欢迎您访问程序员文章站本站旨在为大家提供分享程序员计算机编程知识!
您现在的位置是: 首页

MIT6.824 lab1 MapReduce 2018版本Part1 Map/Reduce input and output

程序员文章站 2022-07-12 17:02:54
...

2020在2018的基础上做了些调整,变得更加开放,但同时也增加了一些难度。建议先做2018的版本,在做2020的版本,这样编码的质量会提高。

 

Preamble: Getting familiar with the source

The mapreduce package provides a simple Map/Reduce library (in the mapreduce directory). Applications should normally call Distributed() [located in master.go] to start a job, but may instead call Sequential() [also in master.go] to get a sequential execution for debugging.

 

Part I: Map/Reduce input and output

The Map/Reduce implementation you are given is missing some pieces. Before you can write your first Map/Reduce function pair, you will need to fix the sequential implementation. In particular, the code we give you is missing two crucial pieces: the function that divides up the output of a map task, and the function that gathers all the inputs for a reduce task. These tasks are carried out by the doMap() function in common_map.go, and the doReduce() function in common_reduce.go respectively. The comments in those files should point you in the right direction.
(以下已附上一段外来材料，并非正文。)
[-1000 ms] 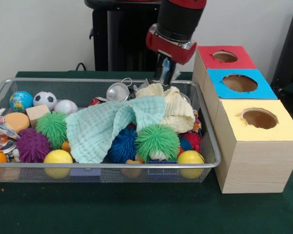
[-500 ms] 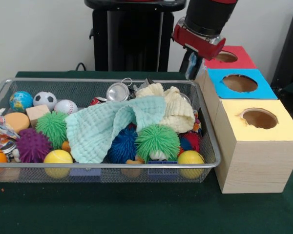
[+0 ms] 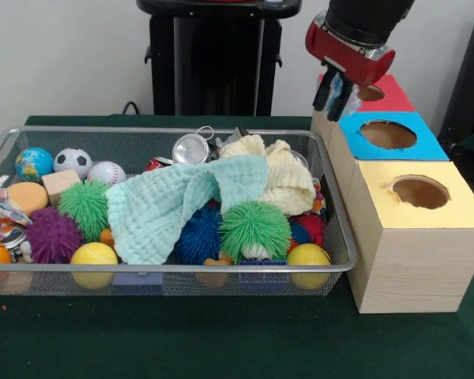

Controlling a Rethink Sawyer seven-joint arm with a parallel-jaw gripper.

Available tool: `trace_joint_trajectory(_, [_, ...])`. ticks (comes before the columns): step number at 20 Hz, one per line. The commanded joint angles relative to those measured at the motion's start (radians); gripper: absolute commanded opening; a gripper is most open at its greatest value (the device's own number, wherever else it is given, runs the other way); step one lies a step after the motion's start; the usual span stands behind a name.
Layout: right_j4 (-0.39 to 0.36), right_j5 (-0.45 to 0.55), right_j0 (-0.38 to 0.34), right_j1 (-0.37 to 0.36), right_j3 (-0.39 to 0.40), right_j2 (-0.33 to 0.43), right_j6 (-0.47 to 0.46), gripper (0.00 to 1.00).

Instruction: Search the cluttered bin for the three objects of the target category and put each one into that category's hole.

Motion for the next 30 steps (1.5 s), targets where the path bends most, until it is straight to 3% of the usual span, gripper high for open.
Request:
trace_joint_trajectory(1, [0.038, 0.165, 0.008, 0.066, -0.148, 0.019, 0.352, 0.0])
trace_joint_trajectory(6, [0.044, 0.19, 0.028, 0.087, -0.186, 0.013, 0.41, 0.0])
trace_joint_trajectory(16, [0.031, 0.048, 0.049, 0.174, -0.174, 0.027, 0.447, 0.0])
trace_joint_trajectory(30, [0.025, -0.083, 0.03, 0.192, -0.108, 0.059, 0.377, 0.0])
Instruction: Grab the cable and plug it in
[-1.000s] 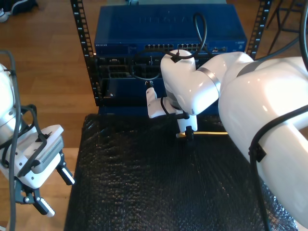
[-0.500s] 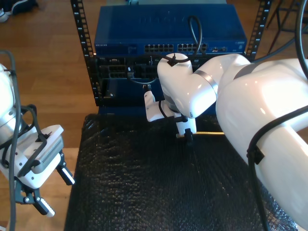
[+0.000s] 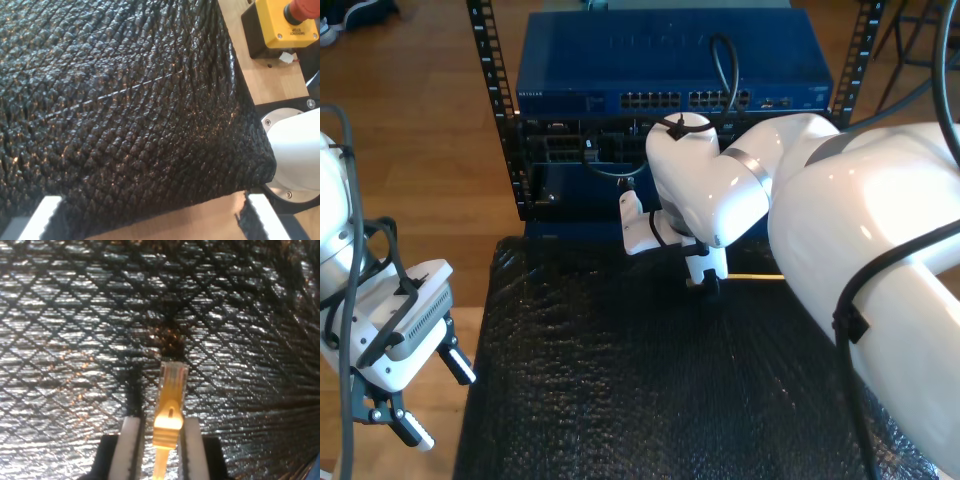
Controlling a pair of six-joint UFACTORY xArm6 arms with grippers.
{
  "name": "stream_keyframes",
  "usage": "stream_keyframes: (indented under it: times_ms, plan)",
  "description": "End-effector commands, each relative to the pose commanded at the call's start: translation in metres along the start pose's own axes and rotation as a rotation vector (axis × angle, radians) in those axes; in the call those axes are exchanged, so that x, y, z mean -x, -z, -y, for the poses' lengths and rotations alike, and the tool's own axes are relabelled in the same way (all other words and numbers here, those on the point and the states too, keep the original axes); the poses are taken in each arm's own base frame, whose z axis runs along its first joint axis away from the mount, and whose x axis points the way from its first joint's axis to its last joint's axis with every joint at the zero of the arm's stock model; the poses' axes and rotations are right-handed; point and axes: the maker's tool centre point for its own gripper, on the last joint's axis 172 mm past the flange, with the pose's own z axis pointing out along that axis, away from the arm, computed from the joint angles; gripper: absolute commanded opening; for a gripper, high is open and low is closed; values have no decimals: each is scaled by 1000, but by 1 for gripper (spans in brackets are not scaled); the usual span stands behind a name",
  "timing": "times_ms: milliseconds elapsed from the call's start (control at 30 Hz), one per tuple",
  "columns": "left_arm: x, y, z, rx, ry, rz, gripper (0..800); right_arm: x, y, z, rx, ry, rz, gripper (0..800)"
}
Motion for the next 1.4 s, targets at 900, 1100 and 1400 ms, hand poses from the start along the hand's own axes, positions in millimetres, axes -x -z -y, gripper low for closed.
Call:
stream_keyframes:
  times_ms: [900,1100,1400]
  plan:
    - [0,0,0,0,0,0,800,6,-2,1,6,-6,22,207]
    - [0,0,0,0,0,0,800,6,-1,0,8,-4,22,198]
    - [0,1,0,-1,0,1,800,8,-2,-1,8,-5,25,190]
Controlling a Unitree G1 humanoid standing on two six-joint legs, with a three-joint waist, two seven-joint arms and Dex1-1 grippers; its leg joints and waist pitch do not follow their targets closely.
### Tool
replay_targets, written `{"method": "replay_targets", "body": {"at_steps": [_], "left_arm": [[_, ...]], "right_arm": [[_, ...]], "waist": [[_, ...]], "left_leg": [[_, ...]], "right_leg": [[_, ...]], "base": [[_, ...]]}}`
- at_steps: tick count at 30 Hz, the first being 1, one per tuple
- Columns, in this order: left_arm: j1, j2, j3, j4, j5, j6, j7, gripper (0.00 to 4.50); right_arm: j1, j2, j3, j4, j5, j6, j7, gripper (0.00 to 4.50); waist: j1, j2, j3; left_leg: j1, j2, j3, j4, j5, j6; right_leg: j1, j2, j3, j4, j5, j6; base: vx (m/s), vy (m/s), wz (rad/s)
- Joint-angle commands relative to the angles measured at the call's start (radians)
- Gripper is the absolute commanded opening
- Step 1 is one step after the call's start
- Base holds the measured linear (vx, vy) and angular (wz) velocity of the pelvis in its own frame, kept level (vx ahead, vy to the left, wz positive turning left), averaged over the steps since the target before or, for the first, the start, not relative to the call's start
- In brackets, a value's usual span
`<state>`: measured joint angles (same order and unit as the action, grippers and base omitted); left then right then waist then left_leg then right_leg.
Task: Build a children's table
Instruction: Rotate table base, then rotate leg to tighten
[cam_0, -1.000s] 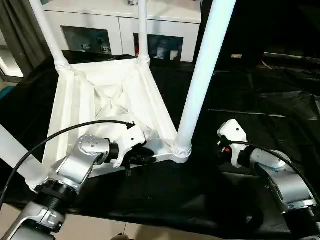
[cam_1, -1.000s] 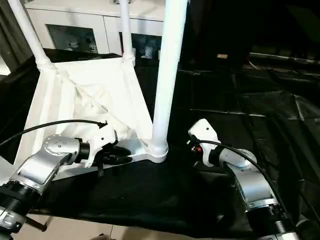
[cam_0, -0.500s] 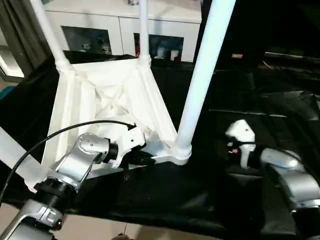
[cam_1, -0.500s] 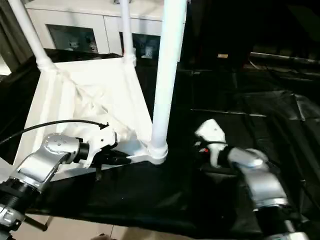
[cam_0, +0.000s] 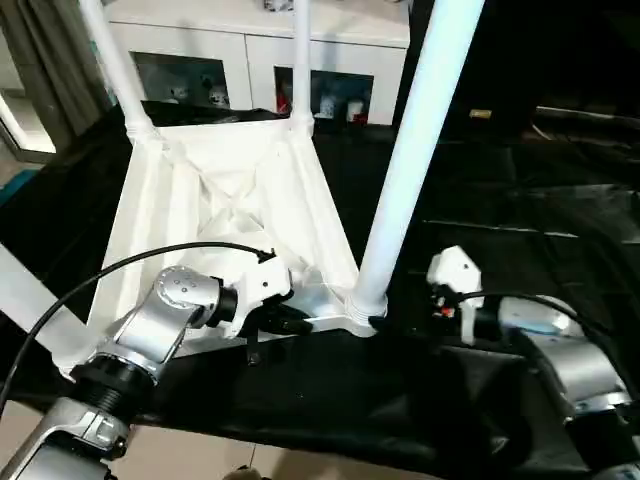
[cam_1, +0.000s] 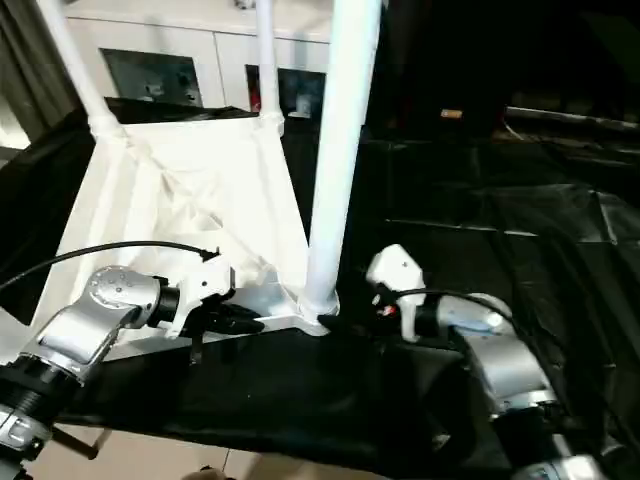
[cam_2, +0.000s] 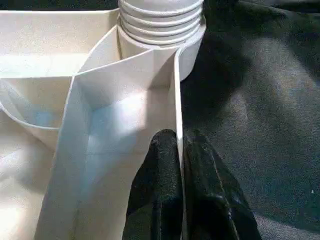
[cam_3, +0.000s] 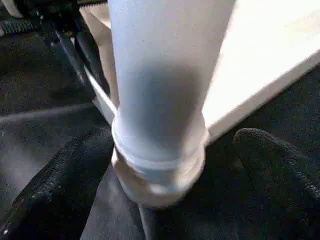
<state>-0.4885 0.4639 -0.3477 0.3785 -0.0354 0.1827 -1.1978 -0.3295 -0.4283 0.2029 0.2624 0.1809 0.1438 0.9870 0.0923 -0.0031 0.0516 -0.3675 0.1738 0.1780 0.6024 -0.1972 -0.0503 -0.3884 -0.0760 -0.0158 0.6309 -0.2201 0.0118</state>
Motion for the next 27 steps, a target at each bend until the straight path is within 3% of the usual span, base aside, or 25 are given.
{"method": "replay_targets", "body": {"at_steps": [1, 6, 7, 9, 17, 27], "left_arm": [[-0.008, -0.011, -0.009, 0.014, -0.006, -0.016, -0.017, 0.00], [-0.011, -0.011, -0.009, 0.020, -0.004, -0.021, -0.018, 0.00], [-0.011, -0.011, -0.009, 0.021, -0.004, -0.022, -0.018, 0.00], [-0.014, -0.010, -0.011, 0.027, 0.000, -0.024, -0.021, 0.00], [-0.012, -0.004, -0.011, 0.032, 0.005, -0.025, -0.027, 0.00], [-0.010, 0.001, -0.013, 0.037, 0.007, -0.025, -0.034, 0.00]], "right_arm": [[-0.025, 0.011, 0.008, 0.031, -0.011, -0.019, -0.003, 4.40], [-0.042, 0.037, 0.005, 0.068, -0.009, -0.035, -0.004, 4.40], [-0.043, 0.038, 0.004, 0.071, -0.008, -0.034, -0.002, 4.14], [-0.050, 0.045, 0.012, 0.096, -0.018, -0.051, 0.001, 4.14], [-0.059, 0.066, 0.007, 0.128, -0.015, -0.070, 0.004, 3.33], [-0.058, 0.073, -0.001, 0.136, -0.013, -0.092, 0.020, 2.79]], "waist": [[-0.001, -0.005, -0.060], [-0.001, -0.003, -0.059], [0.000, -0.002, -0.059], [0.000, -0.003, -0.059], [-0.001, 0.000, -0.059], [-0.002, 0.000, -0.058]], "left_leg": [[0.012, 0.050, -0.013, -0.075, -0.151, 0.043], [0.012, 0.049, -0.013, -0.076, -0.160, 0.036], [0.012, 0.049, -0.014, -0.076, -0.163, 0.035], [0.012, 0.049, -0.013, -0.076, -0.165, 0.034], [0.012, 0.049, -0.015, -0.079, -0.178, 0.025], [0.012, 0.050, -0.015, -0.081, -0.189, 0.025]], "right_leg": [[0.038, -0.060, 0.030, -0.070, -0.053, -0.269], [0.037, -0.060, 0.030, -0.069, -0.044, -0.274], [0.038, -0.060, 0.030, -0.070, -0.048, -0.274], [0.039, -0.060, 0.030, -0.070, -0.048, -0.271], [0.038, -0.060, 0.030, -0.070, -0.053, -0.271], [0.038, -0.061, 0.031, -0.072, -0.066, -0.271]], "base": [[0.000, 0.000, 0.00], [0.000, 0.000, 0.00], [0.000, 0.000, 0.00], [0.000, 0.000, 0.00], [0.000, 0.000, 0.00], [0.000, 0.000, 0.00]]}}
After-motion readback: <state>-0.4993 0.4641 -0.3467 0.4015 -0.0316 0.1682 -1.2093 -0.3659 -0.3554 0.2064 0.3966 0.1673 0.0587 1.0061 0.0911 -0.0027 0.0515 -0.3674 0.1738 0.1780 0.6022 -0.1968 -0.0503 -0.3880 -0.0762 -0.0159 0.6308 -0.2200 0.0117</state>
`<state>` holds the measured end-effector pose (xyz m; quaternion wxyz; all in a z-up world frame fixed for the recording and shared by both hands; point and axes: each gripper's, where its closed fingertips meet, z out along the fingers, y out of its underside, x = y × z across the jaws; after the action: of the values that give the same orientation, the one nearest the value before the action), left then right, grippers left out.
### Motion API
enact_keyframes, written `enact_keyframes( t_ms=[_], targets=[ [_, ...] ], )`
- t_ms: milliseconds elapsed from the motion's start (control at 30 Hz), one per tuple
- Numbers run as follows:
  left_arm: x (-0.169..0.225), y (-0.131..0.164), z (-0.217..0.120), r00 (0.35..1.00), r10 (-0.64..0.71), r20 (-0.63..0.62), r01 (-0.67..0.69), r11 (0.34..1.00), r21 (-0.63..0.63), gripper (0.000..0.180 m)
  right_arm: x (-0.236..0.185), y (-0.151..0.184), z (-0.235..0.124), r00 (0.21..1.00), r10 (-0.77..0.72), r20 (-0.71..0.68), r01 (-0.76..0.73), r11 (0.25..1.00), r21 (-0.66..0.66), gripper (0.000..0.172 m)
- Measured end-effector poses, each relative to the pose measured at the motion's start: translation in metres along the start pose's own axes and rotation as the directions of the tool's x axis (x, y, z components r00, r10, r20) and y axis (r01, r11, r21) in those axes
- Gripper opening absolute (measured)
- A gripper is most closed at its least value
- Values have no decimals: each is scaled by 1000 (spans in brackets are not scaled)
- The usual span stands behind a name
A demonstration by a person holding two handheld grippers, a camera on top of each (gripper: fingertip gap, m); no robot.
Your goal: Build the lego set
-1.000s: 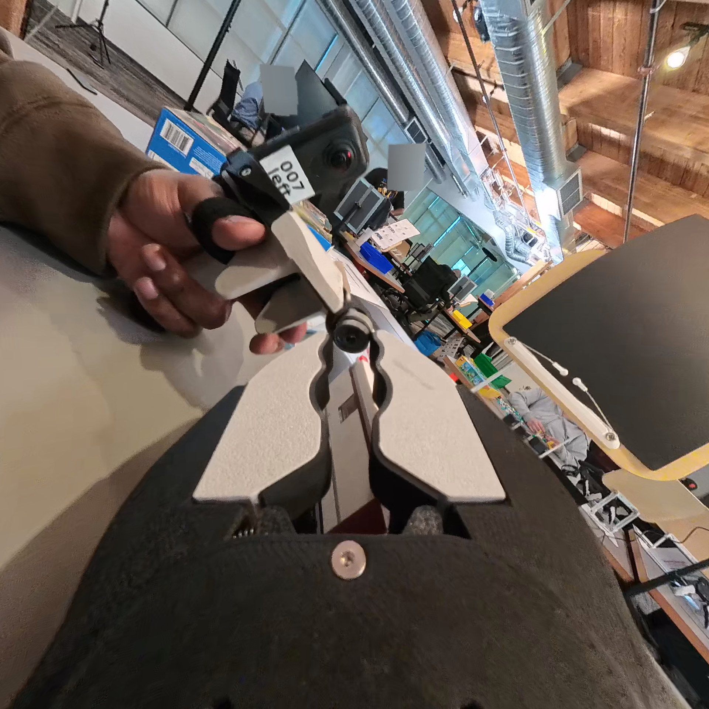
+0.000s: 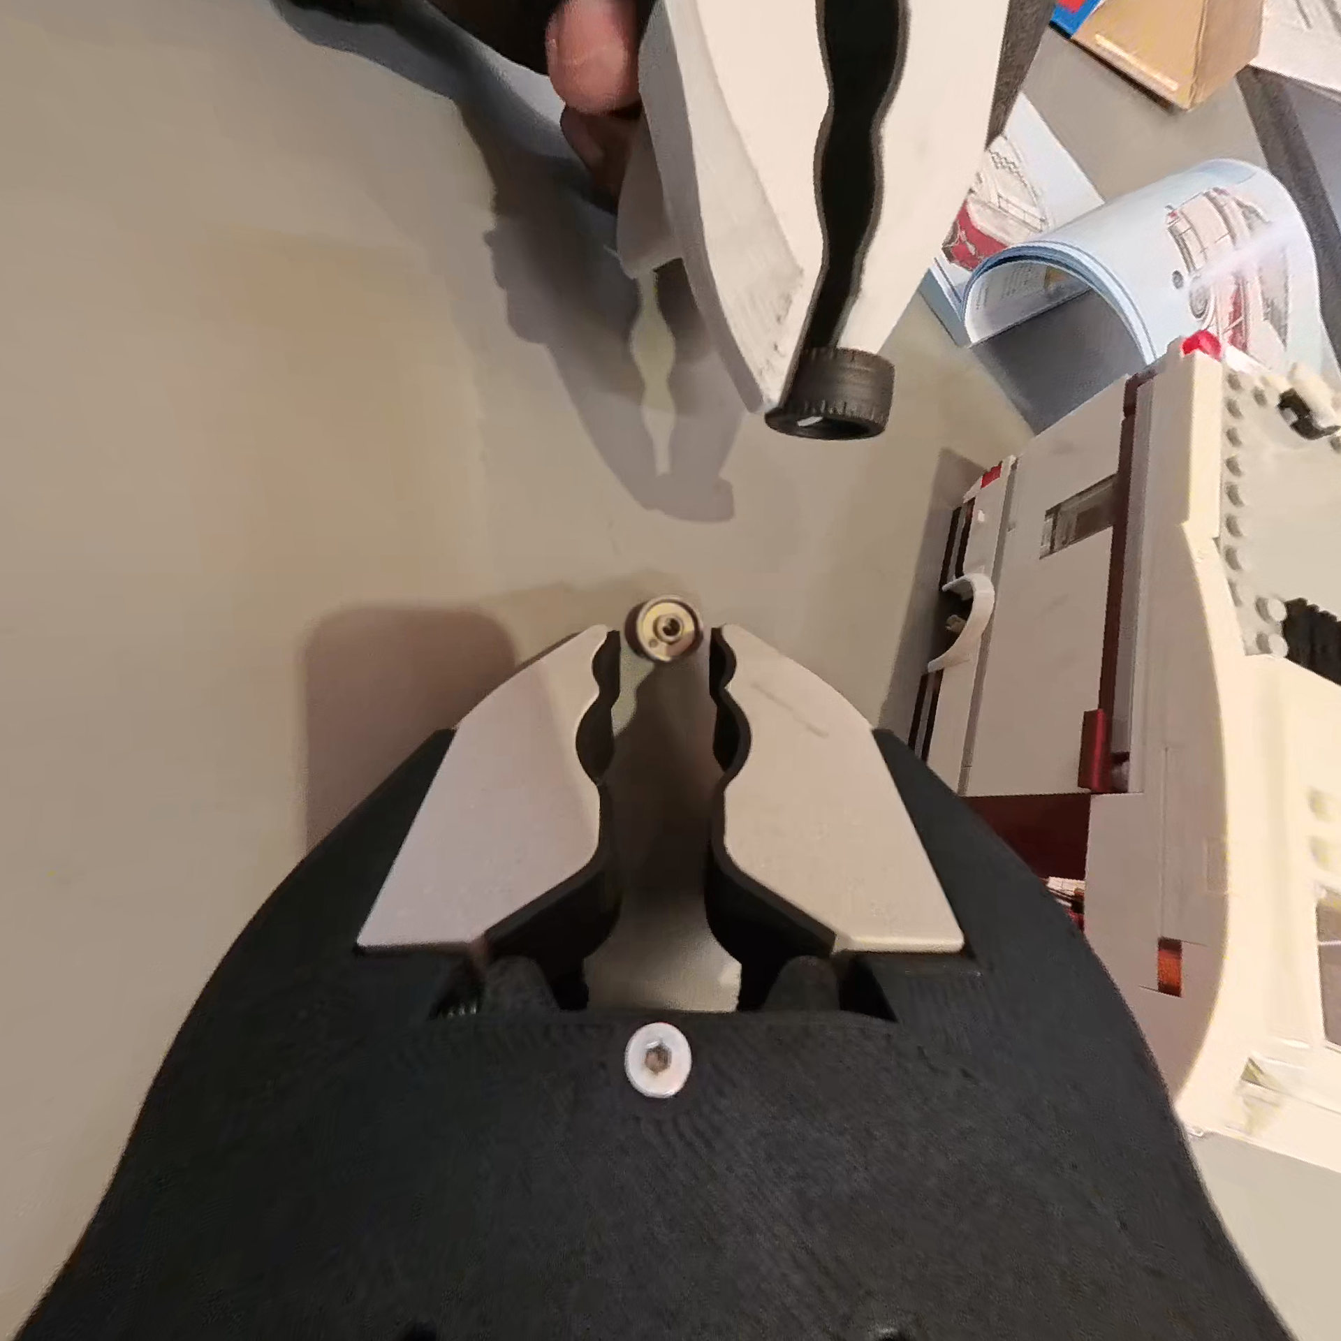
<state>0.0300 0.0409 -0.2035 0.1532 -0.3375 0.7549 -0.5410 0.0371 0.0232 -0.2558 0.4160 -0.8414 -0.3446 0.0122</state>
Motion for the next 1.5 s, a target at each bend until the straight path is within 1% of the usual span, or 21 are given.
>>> enact_keyframes(
  t_ms=[100,200,267,433,567,667,733,867,967,1133,1267,1400,1500],
  targets=[
    [0,0,0,1000,-2,-5,2,1000,3,5,0,-1,-1,1000,-14,-5,14,1000,13,24],
    [4,0,0,1000,9,-18,-9,1000,1,5,-2,-9,-5,999,-37,1,37,997,66,23],
    [10,1,2,999,29,-44,-29,1000,-7,5,-3,-18,-10,997,-72,-20,74,991,111,22],
    [21,7,8,993,97,-72,-101,993,-54,5,5,-35,-18,960,-202,-192,236,956,176,23],
    [27,2,9,989,116,-93,-118,993,-21,5,6,-46,-22,921,-254,-297,319,927,197,27],
    [33,-8,8,988,84,-131,-78,996,48,5,5,-50,-19,915,-244,-321,317,927,200,33],
    [38,-14,7,984,63,-165,-49,995,86,5,7,-52,-19,910,-228,-347,311,928,207,33],
    [44,-21,4,974,26,-225,5,991,137,5,9,-60,-25,907,-184,-379,295,919,260,26],
    [40,-23,2,976,8,-216,26,988,155,7,14,-62,-30,896,-177,-408,304,913,271,20],
    [28,-22,1,987,-15,-157,38,989,146,14,19,-58,-31,896,-165,-413,290,921,261,19],
    [19,-20,-2,994,-13,-108,28,990,141,13,23,-53,-30,899,-156,-410,274,929,247,19],
    [16,-22,-3,994,-33,-102,49,987,155,10,24,-51,-31,900,-161,-406,276,930,243,20],
    [15,-22,-4,990,-71,-120,90,983,161,10,24,-51,-31,895,-171,-413,287,928,237,21]
  ],
)
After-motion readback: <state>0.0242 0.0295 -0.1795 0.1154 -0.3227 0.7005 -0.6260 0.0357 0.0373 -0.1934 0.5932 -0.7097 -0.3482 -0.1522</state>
To help you determine if you have correctly implemented doMap() and doReduce(), we have provided you with a Go test suite that checks the correctness of your implementation. These tests are implemented in the file test_test.go. To run the tests for the sequential implementation that you have now fixed, run:

 

doMap manages one map task: it should read one of the input files

(inFile), call the user-defined map function (mapF) for that file's

contents, and partition mapF's output into nReduce intermediate files.

 

下面是doMap和doReduce的函数实现:

主要难点是文件的IO,以及写json文件,这一部分主要靠查Golang的文档。

func doMap(
	jobName string, // the name of the MapReduce job
	mapTask int, // which map task this is
	inFile string,
	nReduce int, // the number of reduce task that will be run ("R" in the paper)
	mapF func(filename string, contents string) []KeyValue,
) {
	//
	// doMap manages one map task: it should read one of the input files
	// (inFile), call the user-defined map function (mapF) for that file's
	// contents, and partition mapF's output into nReduce intermediate files.
	//
	// There is one intermediate file per reduce task. The file name
	// includes both the map task number and the reduce task number. Use
	// the filename generated by reduceName(jobName, mapTask, r)
	// as the intermediate file for reduce task r. Call ihash() (see
	// below) on each key, mod nReduce, to pick r for a key/value pair.
	//
	// mapF() is the map function provided by the application. The first
	// argument should be the input file name, though the map function
	// typically ignores it. The second argument should be the entire
	// input file contents. mapF() returns a slice containing the
	// key/value pairs for reduce; see common.go for the definition of
	// KeyValue.
	//
	// Look at Go's ioutil and os packages for functions to read
	// and write files.
	//
	// Coming up with a scheme for how to format the key/value pairs on
	// disk can be tricky, especially when taking into account that both
	// keys and values could contain newlines, quotes, and any other
	// character you can think of.
	//
	// One format often used for serializing data to a byte stream that the
	// other end can correctly reconstruct is JSON. You are not required to
	// use JSON, but as the output of the reduce tasks *must* be JSON,
	// familiarizing yourself with it here may prove useful. You can write
	// out a data structure as a JSON string to a file using the commented
	// code below. The corresponding decoding functions can be found in
	// common_reduce.go.
	//
	//   enc := json.NewEncoder(file)
	//   for _, kv := ... {
	//     err := enc.Encode(&kv)
	//
	// Remember to close the file after you have written all the values!
	//
	// Your code here (Part I).
	//

	content, err := ioutil.ReadFile(inFile)
	if err != nil {
		log.Fatalf("error: failed to read file %v when doing map task", inFile)
	}

	keyValues := mapF(inFile,string(content))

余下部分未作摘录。